Among the lines below, restate word for word only those from the line with "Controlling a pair" through the line with "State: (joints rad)", with both end lines kept.
--- Data extract ---
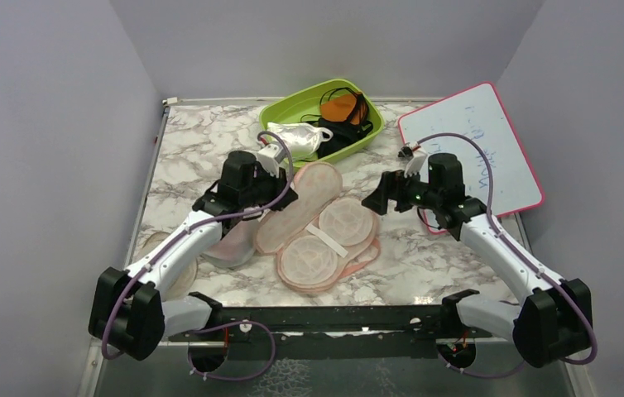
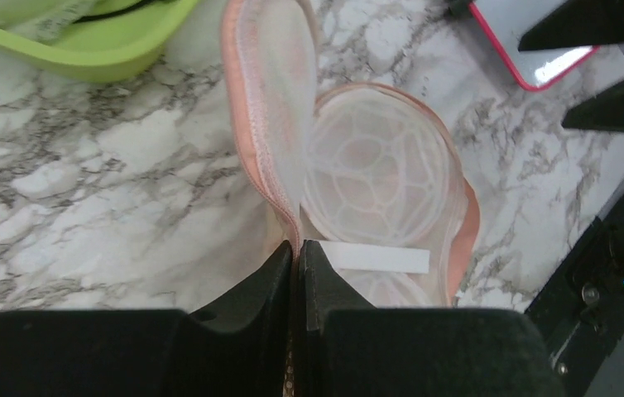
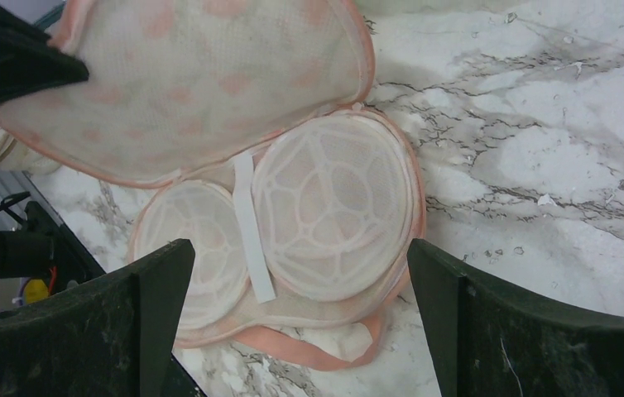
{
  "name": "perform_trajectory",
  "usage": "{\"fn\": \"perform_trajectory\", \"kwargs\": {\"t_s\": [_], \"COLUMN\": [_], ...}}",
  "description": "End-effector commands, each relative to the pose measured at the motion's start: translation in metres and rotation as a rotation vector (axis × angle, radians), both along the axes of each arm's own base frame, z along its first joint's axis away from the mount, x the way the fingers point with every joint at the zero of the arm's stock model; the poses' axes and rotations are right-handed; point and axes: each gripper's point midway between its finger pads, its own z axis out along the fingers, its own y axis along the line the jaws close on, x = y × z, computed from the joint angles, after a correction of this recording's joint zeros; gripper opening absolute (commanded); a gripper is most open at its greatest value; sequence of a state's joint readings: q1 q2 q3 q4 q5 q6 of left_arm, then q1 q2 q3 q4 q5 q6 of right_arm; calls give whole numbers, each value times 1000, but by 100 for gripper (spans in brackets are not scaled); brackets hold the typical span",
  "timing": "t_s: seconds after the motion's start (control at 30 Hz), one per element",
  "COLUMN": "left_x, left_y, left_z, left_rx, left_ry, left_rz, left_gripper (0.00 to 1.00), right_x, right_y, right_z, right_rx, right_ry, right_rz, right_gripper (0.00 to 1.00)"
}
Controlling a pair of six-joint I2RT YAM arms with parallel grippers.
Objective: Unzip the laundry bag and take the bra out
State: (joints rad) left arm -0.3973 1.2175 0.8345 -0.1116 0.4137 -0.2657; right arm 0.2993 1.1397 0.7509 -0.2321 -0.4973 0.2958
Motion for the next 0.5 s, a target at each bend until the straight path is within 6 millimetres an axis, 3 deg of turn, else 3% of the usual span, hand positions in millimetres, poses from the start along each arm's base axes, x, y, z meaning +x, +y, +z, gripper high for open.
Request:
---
Exercise answer:
Controlling a pair of six-joint I2RT YAM arms with parallel grippers.
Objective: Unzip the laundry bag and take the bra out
State: (joints rad) left arm -0.3973 1.2175 0.8345 -0.1116 0.4137 -0.2657; right arm 0.2993 1.1397 0.7509 -0.2321 -0.4973 0.2958

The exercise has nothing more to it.